Wood'nCoal wrote:Hey Smitty,
I'm in the process of installing a stoker with a hot water loop in it that I will plumb into my 30 gal. Aero Loboy hot water tank (oil fired) to heat domestic hot water. When I'm done the oil burner will still be able to fire under high demand, I'm hoping most of the hot water needed will be supplied by the coal burner.
That's exactly what I need to do.
I have been tossing around a few ideas on how to use the coil.
One was to circulate the water thru the coil in the stove, then into the oil furnace. I have a 41 gallon indirect-fired boiler hooked up to the oil furnace as a 4th heating zone with it's own circulator (absolutely CANNOT run that thing out of hot water! Works great!!). The little computer on the boiler sends a signal to the oil furnace when it needs heat & it kicks on the circulator & the oil burner, if needed. If I could get the water in the oil furnace hot enough, the burner would never kick on to heat the hot water in the indirect tank.
The furnace also has a tankless coil that we used to use for hot water (sucks). It's not connected to anything now. Was thinking I could circulate the stove coil water thru that to heat the furnace, but judging from the sucky hot water we used to get out of it, the heat transfer will be useless.

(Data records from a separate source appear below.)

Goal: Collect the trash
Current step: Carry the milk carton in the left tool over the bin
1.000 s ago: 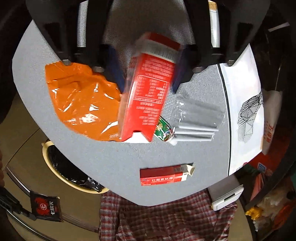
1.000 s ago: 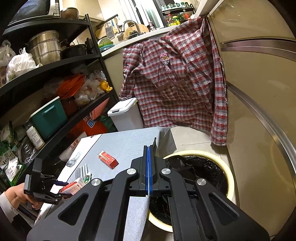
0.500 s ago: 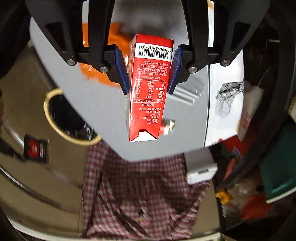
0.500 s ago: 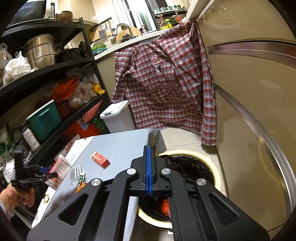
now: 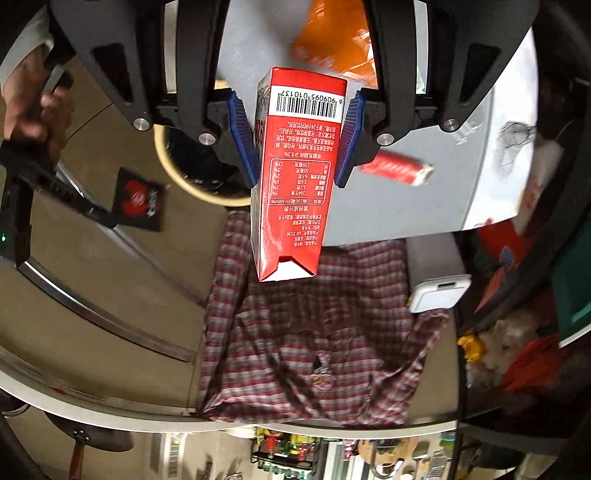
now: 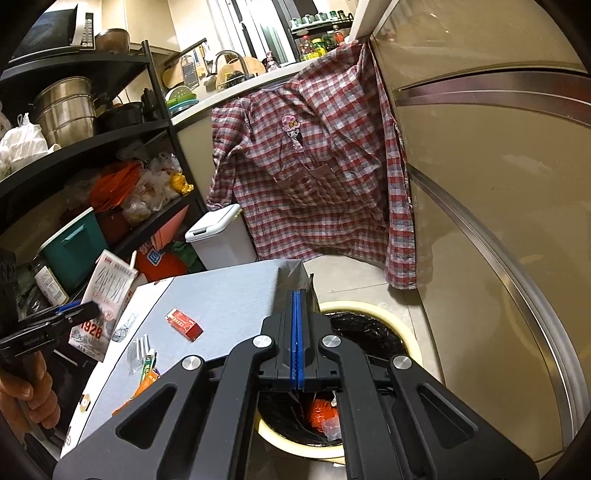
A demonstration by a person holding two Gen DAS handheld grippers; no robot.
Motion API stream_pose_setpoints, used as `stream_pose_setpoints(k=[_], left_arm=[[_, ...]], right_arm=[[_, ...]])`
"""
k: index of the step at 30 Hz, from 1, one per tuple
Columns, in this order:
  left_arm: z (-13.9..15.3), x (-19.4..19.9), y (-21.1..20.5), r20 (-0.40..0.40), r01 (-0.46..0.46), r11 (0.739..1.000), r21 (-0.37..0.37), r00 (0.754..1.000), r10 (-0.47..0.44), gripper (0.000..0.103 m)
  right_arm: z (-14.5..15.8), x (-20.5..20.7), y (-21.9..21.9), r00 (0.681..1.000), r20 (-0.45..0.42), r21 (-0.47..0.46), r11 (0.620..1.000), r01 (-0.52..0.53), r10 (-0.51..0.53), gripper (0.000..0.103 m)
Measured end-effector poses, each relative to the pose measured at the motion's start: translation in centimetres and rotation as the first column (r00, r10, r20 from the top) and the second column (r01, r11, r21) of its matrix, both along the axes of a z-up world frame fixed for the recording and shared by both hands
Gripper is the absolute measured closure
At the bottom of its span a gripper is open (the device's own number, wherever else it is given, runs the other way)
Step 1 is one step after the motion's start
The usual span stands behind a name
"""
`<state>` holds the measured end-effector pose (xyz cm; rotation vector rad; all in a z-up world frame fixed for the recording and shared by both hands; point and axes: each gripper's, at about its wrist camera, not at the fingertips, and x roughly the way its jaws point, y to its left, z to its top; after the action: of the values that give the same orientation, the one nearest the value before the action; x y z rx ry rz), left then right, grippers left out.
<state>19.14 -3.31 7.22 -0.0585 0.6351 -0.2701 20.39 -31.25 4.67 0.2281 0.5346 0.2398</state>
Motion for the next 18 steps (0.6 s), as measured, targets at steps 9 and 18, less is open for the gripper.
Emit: stream_pose_setpoints(k=[9,18], left_arm=[[-0.5,2.6,-4.5,0.008,0.002,1.0,-0.013,1.0,-0.002,0.061],[-1.7,4.5,-8.3,-0.001,0.019,1.0,0.005,1.0,-0.019,0.061]], right_arm=[[-0.3,1.0,0.0,1.0,0.002,-0.008,1.0,0.003,-0.003,0.103],[-0.5,2.3,0.1,1.0,0.0,-0.011,1.0,0.006,-0.006,0.103]])
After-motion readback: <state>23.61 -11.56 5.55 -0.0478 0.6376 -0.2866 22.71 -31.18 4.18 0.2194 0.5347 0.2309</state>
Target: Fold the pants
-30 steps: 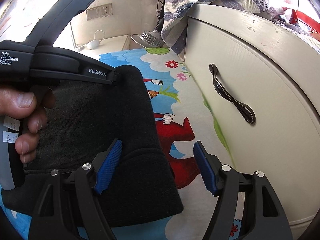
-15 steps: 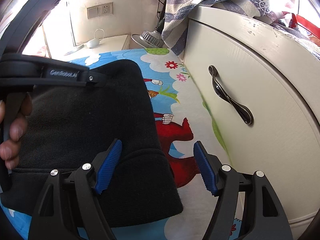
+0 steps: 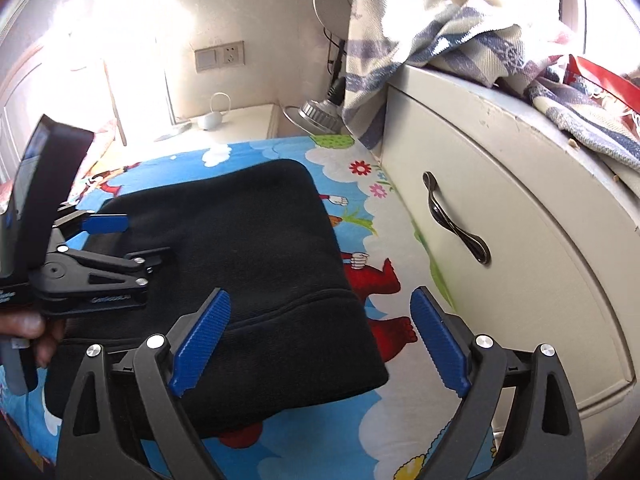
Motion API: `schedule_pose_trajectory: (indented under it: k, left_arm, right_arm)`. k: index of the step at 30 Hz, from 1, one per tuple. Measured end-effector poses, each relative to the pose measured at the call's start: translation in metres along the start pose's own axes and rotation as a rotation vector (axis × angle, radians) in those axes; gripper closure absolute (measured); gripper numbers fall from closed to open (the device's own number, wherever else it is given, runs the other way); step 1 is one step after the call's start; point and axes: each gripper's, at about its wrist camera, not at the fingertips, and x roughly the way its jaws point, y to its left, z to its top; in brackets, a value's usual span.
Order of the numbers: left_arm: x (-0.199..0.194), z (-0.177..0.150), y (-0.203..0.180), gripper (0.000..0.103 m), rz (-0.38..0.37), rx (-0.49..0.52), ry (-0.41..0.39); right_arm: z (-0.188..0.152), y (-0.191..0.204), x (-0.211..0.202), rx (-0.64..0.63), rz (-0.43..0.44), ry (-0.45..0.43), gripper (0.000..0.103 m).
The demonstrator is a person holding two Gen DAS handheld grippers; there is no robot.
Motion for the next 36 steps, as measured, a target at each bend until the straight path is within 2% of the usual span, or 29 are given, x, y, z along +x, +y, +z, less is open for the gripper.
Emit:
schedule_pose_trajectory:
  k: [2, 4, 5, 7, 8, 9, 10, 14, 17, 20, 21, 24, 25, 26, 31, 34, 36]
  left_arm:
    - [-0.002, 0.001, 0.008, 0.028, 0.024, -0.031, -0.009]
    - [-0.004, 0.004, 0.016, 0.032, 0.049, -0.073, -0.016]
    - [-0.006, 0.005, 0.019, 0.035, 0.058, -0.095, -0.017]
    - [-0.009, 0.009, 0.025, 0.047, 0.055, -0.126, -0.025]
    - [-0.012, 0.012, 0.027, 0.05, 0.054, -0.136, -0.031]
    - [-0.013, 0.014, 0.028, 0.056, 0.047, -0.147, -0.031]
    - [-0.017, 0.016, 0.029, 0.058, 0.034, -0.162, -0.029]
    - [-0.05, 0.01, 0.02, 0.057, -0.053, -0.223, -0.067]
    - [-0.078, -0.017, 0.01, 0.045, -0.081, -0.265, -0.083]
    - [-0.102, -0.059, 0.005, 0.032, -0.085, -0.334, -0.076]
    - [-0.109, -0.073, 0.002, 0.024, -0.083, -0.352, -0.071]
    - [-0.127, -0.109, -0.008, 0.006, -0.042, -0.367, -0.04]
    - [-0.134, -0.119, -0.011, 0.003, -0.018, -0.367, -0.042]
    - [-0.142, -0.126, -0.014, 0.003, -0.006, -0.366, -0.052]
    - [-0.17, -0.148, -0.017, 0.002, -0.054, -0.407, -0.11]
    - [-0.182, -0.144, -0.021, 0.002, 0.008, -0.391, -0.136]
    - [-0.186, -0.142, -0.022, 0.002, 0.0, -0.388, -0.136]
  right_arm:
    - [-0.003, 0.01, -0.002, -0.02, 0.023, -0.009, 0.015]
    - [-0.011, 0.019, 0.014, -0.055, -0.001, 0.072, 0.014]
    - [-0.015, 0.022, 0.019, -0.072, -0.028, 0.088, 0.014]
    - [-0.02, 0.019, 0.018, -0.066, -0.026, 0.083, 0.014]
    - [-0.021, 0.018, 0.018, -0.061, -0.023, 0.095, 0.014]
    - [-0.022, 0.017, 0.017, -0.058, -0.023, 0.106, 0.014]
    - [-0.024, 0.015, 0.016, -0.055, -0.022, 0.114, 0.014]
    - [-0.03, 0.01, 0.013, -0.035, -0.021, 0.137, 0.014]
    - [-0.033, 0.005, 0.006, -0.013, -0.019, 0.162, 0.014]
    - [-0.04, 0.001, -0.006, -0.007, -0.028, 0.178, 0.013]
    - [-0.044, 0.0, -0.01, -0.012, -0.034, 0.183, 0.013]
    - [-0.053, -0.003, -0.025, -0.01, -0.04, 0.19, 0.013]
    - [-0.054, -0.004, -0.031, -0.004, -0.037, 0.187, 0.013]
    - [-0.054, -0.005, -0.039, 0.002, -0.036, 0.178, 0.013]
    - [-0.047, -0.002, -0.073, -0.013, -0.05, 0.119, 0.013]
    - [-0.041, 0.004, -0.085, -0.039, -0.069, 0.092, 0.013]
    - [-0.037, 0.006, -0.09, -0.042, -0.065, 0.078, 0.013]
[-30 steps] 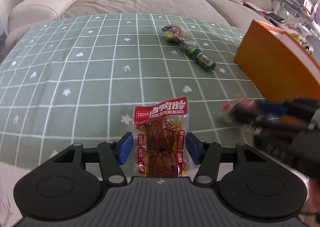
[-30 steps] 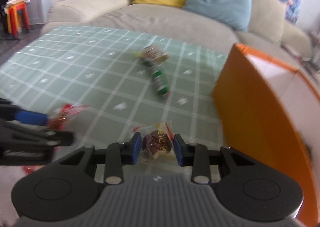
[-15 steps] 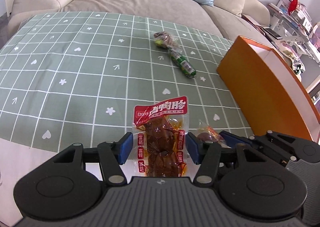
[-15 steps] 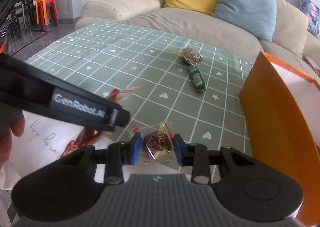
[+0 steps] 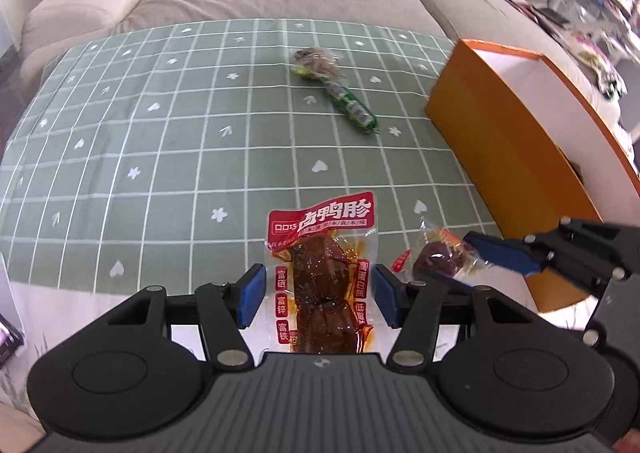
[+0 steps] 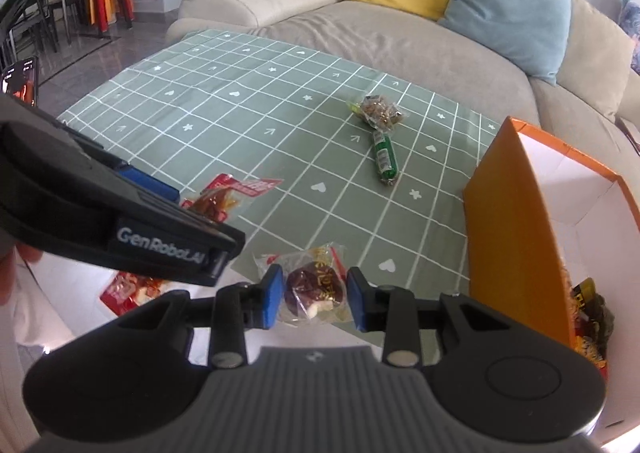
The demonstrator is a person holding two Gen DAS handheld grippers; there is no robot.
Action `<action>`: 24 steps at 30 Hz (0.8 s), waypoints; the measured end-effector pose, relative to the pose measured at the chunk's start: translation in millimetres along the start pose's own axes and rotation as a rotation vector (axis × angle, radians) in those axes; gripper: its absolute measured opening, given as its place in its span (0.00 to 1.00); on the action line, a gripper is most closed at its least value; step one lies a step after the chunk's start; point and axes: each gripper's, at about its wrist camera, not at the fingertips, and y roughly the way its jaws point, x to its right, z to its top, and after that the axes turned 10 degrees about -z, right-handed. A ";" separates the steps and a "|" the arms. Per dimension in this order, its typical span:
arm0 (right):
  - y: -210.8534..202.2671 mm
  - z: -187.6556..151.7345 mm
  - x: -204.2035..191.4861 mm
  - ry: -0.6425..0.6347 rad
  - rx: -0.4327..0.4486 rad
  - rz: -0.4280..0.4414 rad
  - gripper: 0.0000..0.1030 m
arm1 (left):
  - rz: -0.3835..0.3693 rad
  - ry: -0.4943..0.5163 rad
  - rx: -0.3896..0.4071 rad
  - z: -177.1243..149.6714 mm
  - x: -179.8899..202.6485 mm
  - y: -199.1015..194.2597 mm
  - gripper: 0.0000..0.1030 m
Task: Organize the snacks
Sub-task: 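Carry both packs into the orange box and open both tools to release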
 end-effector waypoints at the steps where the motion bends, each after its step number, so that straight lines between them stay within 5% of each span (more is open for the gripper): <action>1: -1.8 1.1 4.5 -0.011 -0.007 -0.003 0.31 | -0.001 0.017 -0.011 3.8 4.2 -0.9 0.63; 18: -34.2 43.8 126.4 -0.078 -0.129 -0.010 0.31 | -0.012 0.464 -0.280 87.4 123.7 10.7 0.63; 24: -39.8 50.0 165.5 -0.098 -0.160 -0.069 0.31 | 0.012 0.605 -0.287 112.9 170.6 20.8 0.63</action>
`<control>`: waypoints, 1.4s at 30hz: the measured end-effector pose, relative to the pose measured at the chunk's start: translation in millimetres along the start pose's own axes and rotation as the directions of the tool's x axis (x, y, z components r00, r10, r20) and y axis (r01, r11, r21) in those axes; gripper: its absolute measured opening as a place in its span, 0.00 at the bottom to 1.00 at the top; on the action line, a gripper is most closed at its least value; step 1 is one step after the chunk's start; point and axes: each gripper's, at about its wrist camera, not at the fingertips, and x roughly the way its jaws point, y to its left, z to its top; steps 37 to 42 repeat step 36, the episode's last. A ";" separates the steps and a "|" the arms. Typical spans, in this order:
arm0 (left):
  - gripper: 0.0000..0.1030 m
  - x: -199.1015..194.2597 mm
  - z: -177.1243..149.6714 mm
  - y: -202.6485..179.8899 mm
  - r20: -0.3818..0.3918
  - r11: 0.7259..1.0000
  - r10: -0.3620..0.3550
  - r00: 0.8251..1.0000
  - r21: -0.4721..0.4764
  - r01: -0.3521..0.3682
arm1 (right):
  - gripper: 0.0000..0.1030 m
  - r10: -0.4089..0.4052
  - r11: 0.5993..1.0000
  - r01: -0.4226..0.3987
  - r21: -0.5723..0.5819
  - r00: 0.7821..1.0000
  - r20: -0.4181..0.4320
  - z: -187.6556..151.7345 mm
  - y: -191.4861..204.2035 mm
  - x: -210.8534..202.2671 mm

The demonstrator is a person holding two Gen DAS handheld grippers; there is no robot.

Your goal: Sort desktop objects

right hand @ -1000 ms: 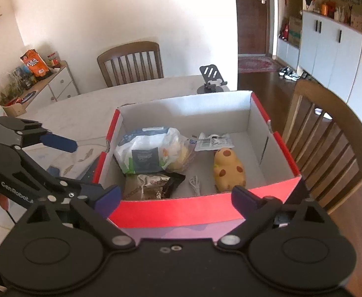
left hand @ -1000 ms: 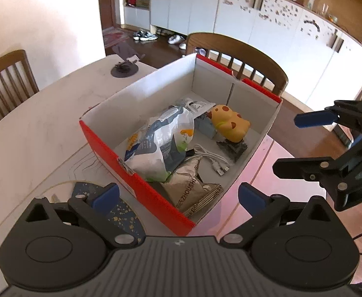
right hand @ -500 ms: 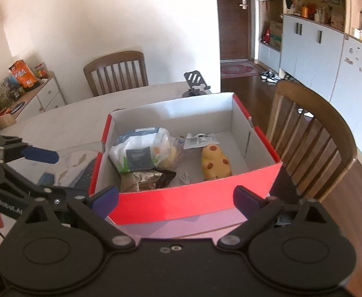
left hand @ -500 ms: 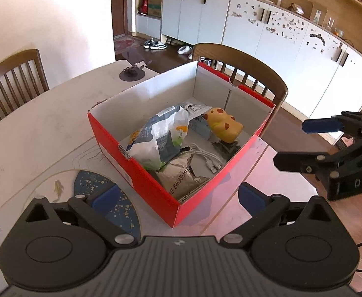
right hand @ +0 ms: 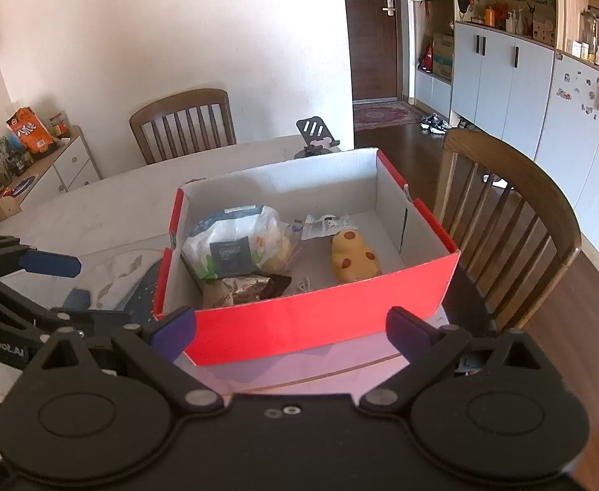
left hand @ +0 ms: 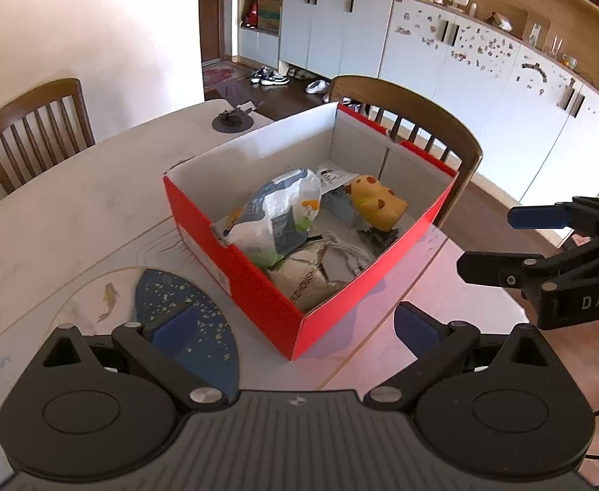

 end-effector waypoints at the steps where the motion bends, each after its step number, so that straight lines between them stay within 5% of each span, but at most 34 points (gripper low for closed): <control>1: 1.00 -1.2 -1.0 0.6 0.004 1.000 -0.007 1.000 -0.006 0.007 | 0.96 0.000 1.000 0.000 0.002 1.000 0.000 -0.4 1.0 -0.1; 42: 1.00 -4.2 -19.1 25.9 -0.027 0.998 -0.024 0.999 -0.061 0.022 | 0.96 -0.024 0.998 0.025 0.061 0.999 -0.023 -8.7 24.8 3.7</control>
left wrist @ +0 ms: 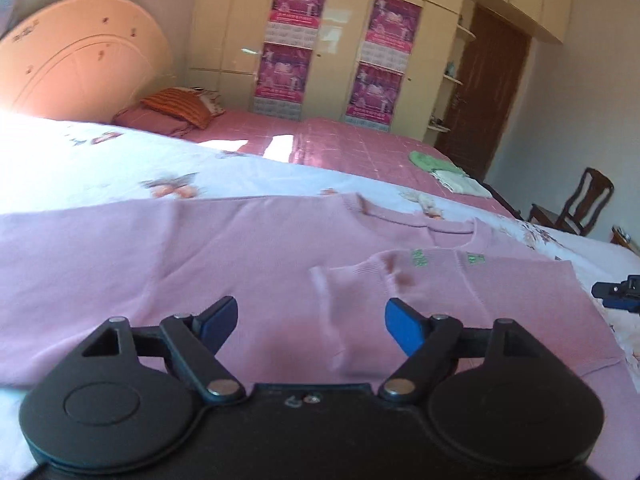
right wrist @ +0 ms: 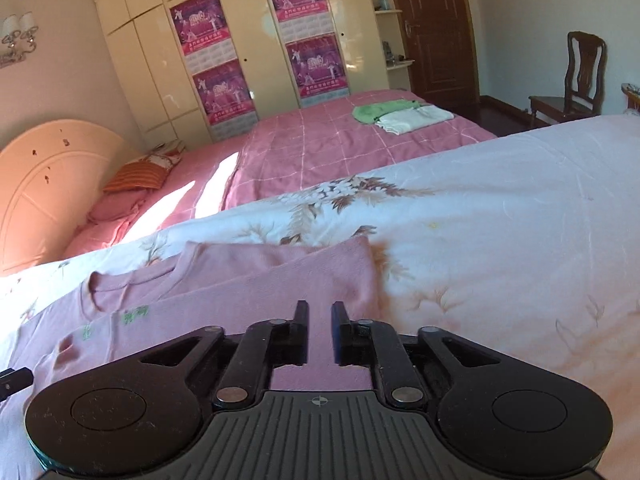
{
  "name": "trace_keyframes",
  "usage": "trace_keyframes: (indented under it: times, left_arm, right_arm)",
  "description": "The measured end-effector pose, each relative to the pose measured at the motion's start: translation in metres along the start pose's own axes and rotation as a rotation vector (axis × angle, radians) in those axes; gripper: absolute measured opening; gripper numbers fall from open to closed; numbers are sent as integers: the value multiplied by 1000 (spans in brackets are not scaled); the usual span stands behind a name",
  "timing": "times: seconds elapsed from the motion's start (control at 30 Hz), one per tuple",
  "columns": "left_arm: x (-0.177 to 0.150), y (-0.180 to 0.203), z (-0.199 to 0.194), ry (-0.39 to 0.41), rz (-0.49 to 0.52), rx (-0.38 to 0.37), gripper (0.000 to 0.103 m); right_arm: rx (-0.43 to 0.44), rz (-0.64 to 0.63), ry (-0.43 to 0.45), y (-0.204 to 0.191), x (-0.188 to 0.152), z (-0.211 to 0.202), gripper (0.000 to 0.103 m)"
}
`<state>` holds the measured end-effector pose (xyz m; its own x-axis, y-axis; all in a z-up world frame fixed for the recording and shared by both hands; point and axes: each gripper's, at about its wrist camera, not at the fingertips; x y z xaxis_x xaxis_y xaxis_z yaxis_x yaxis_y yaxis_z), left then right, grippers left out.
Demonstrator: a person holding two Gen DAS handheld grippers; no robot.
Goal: Fold small clothes
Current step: 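Grasp the other sleeve cuff with the left tool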
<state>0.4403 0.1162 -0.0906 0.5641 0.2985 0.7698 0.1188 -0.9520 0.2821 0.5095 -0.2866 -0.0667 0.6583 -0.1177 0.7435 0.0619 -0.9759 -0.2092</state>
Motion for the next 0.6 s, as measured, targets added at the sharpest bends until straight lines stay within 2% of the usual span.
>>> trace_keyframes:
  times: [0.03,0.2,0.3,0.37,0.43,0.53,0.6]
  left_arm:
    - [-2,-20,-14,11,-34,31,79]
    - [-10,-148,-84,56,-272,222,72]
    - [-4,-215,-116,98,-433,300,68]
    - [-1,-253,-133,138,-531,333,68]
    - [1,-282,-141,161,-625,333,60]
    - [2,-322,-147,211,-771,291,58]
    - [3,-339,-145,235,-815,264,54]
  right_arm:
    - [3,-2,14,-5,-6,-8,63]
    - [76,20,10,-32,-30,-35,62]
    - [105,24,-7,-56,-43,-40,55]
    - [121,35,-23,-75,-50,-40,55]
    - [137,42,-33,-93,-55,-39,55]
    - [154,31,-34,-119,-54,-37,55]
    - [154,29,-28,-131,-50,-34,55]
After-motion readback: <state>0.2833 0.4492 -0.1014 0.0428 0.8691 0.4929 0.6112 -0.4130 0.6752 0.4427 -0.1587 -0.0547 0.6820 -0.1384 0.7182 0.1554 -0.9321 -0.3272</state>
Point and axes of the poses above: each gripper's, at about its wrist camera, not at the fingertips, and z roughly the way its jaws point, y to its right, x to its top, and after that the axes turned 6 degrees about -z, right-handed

The other idea I got from Greg -- run the icy cold water from the well, thru the water coil in stove, then into the indirect tank so the water is only being heated a few degrees versus 80*. But I would have to get another tank (i'm running out of space here!) to circulate the water when we're not using the domestic hot water to prevent a
Another idea I had was to get an 80 gallon tank connected to the stove & hook everything in parallel to it from the oil furnace. That way i could use the hydronic heat too. I'd probably have to slow the circulating water waaay down to get any kind of heat out of it, though.
I'll figure something out eventually .........I figure this is easier than insulating the house!